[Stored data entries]
-=-=-

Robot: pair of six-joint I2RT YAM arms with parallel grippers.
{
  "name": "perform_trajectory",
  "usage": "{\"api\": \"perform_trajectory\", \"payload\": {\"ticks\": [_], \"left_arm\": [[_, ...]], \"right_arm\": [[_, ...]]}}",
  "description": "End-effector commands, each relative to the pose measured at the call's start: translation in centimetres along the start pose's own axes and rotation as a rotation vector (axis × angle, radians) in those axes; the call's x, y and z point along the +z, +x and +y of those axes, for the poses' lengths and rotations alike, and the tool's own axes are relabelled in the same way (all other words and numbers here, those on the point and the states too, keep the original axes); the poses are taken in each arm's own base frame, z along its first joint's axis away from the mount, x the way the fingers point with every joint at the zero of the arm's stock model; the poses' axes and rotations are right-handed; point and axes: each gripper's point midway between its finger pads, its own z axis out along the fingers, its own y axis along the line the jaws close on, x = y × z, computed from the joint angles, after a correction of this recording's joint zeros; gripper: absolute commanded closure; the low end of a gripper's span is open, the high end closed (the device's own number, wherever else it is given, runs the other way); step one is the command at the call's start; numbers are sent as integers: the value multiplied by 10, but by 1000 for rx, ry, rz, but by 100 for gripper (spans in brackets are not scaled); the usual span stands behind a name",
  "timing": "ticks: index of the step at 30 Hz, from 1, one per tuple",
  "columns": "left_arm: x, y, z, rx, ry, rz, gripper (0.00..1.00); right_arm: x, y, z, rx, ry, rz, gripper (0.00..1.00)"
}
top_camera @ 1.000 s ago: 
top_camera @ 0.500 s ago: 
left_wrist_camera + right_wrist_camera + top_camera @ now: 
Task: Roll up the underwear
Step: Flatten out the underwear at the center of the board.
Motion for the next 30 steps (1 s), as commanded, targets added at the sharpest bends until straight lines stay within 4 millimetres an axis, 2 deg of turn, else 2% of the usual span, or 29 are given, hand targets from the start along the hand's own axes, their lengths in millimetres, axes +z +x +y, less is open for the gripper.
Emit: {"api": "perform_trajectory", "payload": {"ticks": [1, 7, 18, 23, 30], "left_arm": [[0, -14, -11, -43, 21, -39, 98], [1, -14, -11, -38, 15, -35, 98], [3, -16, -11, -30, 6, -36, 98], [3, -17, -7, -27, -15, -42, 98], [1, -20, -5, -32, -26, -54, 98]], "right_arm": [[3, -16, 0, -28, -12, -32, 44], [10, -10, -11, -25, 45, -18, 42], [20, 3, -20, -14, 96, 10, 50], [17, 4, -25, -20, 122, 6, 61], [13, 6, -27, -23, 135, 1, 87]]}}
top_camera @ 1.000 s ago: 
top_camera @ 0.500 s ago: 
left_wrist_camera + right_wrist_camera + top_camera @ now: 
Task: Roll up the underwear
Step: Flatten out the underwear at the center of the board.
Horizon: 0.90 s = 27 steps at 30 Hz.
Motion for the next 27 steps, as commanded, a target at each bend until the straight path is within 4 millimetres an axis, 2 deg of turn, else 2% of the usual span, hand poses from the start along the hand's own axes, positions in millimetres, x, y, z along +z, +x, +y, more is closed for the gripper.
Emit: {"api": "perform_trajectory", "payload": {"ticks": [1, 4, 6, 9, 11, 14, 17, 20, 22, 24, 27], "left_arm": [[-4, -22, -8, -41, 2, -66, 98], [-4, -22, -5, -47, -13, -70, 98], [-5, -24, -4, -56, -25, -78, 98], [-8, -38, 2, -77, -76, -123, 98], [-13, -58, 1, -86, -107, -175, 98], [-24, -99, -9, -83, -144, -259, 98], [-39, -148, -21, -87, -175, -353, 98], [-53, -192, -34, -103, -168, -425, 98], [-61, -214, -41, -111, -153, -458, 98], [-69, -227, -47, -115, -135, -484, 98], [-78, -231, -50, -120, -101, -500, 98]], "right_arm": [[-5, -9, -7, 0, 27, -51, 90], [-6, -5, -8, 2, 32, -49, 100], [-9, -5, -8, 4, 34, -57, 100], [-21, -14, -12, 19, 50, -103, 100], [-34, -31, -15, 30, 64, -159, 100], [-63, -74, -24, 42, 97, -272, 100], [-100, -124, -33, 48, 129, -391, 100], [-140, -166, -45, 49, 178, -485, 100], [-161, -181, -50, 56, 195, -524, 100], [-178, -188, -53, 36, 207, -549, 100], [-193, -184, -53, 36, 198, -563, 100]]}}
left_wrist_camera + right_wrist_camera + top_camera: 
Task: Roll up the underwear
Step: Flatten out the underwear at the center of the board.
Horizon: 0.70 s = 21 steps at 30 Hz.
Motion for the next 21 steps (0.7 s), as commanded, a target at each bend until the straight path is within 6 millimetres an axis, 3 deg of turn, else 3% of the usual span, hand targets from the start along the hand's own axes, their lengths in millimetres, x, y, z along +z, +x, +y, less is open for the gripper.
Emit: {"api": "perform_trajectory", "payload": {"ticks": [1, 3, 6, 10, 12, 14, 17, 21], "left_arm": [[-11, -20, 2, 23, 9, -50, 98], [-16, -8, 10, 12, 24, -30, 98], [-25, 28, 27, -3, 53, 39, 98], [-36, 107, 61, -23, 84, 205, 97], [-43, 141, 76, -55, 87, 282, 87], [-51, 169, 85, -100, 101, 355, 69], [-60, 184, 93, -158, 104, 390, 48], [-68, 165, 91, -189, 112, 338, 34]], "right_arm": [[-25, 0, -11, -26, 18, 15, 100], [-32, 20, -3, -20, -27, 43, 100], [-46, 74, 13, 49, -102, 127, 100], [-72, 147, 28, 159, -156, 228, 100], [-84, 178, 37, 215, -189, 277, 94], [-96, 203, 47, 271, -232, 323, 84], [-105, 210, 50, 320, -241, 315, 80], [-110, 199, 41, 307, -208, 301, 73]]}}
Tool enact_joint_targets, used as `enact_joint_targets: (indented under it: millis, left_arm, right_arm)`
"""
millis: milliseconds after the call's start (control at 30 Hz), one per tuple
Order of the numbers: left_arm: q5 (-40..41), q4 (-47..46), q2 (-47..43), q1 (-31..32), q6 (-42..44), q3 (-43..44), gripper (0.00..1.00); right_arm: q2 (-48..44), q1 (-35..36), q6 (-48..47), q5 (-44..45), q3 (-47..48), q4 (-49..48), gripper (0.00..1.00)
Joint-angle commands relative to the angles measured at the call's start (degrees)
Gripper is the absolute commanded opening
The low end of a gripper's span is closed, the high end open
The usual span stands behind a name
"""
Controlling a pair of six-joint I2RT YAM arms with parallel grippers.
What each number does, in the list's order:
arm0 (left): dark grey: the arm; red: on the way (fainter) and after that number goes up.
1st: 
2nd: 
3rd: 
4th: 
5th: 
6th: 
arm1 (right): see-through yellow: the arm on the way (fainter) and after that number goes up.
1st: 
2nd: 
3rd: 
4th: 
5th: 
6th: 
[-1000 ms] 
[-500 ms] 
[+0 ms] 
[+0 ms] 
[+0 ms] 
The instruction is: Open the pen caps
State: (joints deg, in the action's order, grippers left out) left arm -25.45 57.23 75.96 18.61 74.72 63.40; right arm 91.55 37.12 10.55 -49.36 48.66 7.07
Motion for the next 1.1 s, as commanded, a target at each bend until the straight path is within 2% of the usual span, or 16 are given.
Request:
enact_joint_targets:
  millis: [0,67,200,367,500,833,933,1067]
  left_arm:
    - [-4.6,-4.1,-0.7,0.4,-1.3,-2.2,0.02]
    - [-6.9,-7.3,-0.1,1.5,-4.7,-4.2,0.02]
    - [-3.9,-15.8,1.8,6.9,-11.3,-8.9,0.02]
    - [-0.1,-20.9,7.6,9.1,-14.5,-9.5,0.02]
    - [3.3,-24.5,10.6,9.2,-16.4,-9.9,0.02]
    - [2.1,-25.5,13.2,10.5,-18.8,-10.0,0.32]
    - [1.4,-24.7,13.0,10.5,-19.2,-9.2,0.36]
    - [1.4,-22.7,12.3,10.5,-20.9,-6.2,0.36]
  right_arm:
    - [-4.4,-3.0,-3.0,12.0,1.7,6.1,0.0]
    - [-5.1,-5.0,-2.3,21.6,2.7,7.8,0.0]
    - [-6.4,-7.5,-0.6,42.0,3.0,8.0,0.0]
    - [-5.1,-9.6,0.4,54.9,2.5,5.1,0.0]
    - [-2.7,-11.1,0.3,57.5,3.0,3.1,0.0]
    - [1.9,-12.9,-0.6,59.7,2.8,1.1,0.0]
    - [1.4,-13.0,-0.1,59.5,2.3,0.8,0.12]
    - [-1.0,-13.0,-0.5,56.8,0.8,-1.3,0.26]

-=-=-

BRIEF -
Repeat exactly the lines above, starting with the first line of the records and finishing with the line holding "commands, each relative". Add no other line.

RESPONSE -
Robot: pair of six-joint I2RT YAM arms with parallel grippers.
{
  "name": "perform_trajectory",
  "usage": "{\"api\": \"perform_trajectory\", \"payload\": {\"ticks\": [_], \"left_arm\": [[_, ...]], \"right_arm\": [[_, ...]]}}",
  "description": "End-effector commands, each relative to the pose measured at the call's start: translation in centimetres along the start pose's own axes and rotation as a rotation vector (axis × angle, radians) in those axes; the call's x, y and z point along the +z, +x and +y of those axes, for the poses' lengths and rotations alike, and the tool's own axes are relabelled in the same way (all other words and numbers here, those on the point and the states too, keep the original axes); the poses are taken in each arm's own base frame, z along its first joint's axis away from the mount, x the way the fingers point with every joint at the zero of the arm's stock model; the poses' axes and rotations are right-handed; point and axes: each gripper's point midway between its finger pads, its own z axis out along the fingers, its own y axis along the line the jaws close on, x = y × z, computed from the joint angles, after a correction of this recording's joint zeros; gripper: absolute commanded closure; the low end of a gripper's span is open, the high end closed (the device's own number, wherever else it is given, runs the other way); step one is the command at the call's start; numbers are sent as integers: the value multiplied by 10, but by 1000 for rx, ry, rz, but by 100 for gripper (spans in brackets are not scaled); the usual span stands behind a name",

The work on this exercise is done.